As per the Liberalized Remittance Scheme (LRS), an Indian citizen can send $250,000 per year. Can this amount be used for investments in futures & options (F&O) trading on international listed derivatives. For example, can a trading account be opened with an international broker in foreign geography to trade exchange products such as S&P 500 futures, crude oil options, gold, Comex (F&O market for commodities), etc. What is the taxation if the account is opened in Dubai, UAE or Singapore; jurisdictions which have double taxation avoidance agreement (DTAA) with India? —Name withheld on request Remittances under LRS are allowed only in respect of permissible capital or current account transactions or a combination of both.
However, investment in overseas derivatives is not a permitted capital account transaction since it is prohibited under the overseas portfolio investment rules. Further, transactions in the nature of remittance for margins or margin calls to overseas exchanges/overseas counterparty are also not allowed under LRS. Therefore, you would not be permitted to remit funds under LRS for F&O trading outside India.

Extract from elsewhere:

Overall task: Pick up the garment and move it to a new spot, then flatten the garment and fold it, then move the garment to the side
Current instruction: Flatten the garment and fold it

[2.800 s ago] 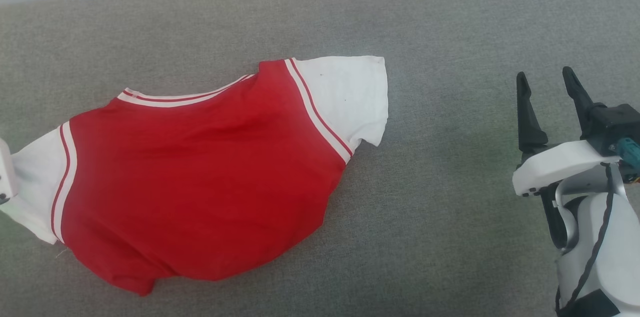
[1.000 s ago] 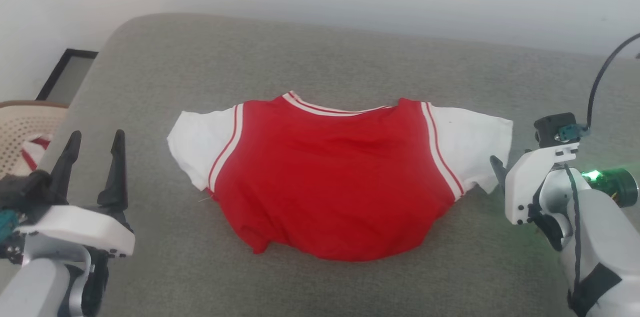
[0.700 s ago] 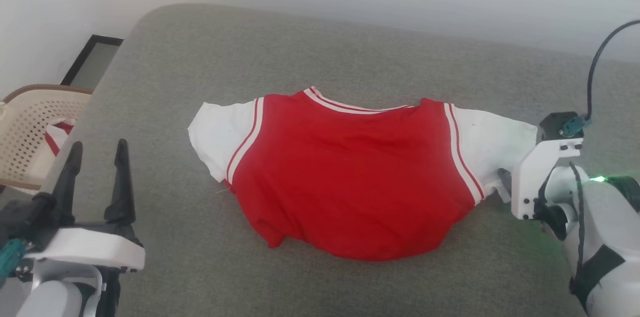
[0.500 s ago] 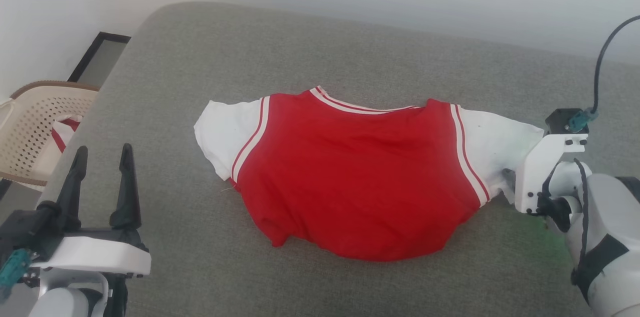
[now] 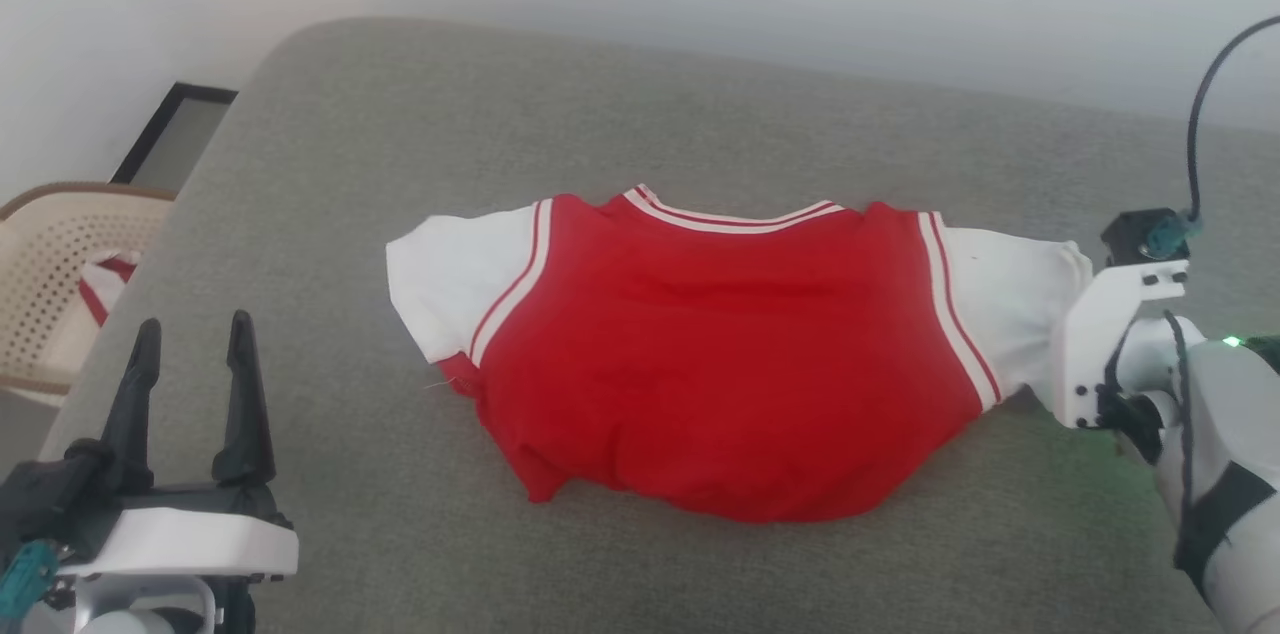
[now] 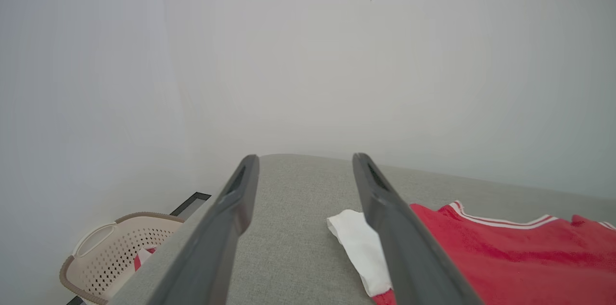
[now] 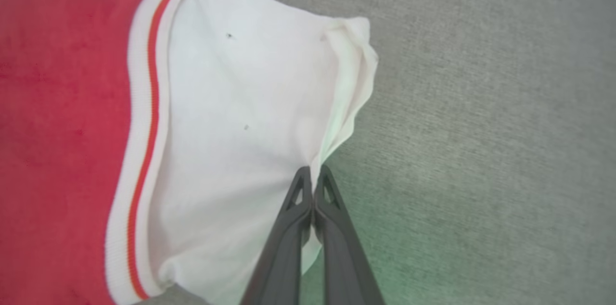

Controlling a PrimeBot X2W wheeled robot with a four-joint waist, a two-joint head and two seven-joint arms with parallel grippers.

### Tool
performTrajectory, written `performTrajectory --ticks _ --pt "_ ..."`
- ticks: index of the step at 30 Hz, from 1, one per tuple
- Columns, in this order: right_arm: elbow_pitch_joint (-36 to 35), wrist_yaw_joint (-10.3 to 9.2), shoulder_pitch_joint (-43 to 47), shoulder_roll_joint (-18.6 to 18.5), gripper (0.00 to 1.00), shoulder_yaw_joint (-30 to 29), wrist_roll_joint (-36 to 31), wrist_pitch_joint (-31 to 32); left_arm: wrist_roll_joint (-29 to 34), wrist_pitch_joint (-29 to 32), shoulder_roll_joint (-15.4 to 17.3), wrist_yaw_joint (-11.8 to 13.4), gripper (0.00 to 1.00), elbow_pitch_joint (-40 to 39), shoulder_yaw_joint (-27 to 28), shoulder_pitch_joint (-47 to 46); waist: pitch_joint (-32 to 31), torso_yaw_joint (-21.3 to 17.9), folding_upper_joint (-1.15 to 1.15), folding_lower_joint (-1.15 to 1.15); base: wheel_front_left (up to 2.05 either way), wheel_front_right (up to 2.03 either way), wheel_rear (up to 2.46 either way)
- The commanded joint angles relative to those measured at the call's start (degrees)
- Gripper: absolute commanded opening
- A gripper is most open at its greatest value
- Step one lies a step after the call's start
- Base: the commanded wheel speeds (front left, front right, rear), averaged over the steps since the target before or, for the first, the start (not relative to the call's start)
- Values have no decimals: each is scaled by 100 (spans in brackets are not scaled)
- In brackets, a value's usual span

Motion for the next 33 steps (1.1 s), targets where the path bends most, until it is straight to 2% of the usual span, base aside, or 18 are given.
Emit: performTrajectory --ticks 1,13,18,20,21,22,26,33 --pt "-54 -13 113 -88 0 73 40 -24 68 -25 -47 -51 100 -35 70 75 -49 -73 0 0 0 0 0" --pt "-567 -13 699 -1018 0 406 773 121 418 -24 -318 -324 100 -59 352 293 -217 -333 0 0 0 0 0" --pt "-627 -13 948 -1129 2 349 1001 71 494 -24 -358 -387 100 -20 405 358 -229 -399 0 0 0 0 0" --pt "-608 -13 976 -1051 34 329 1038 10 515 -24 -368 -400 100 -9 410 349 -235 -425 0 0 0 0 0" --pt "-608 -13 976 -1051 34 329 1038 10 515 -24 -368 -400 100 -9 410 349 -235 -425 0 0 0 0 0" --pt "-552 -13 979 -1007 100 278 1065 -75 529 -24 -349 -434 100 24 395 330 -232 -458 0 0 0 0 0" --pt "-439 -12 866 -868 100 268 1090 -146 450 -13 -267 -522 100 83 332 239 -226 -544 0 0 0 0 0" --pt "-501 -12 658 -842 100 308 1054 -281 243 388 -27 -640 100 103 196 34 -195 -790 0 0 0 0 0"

As to the question of whether a trading account can be opened with an international broker in foreign geography to trade exchange products, such transaction is not permissible under FEMA (Foreign Exchange Mangement Act) in the first place. However, the fact of illegality is immaterial for the purpose of taxation under the Indian tax law. The tax department is not concerned with the taint of illegality of the income or its source.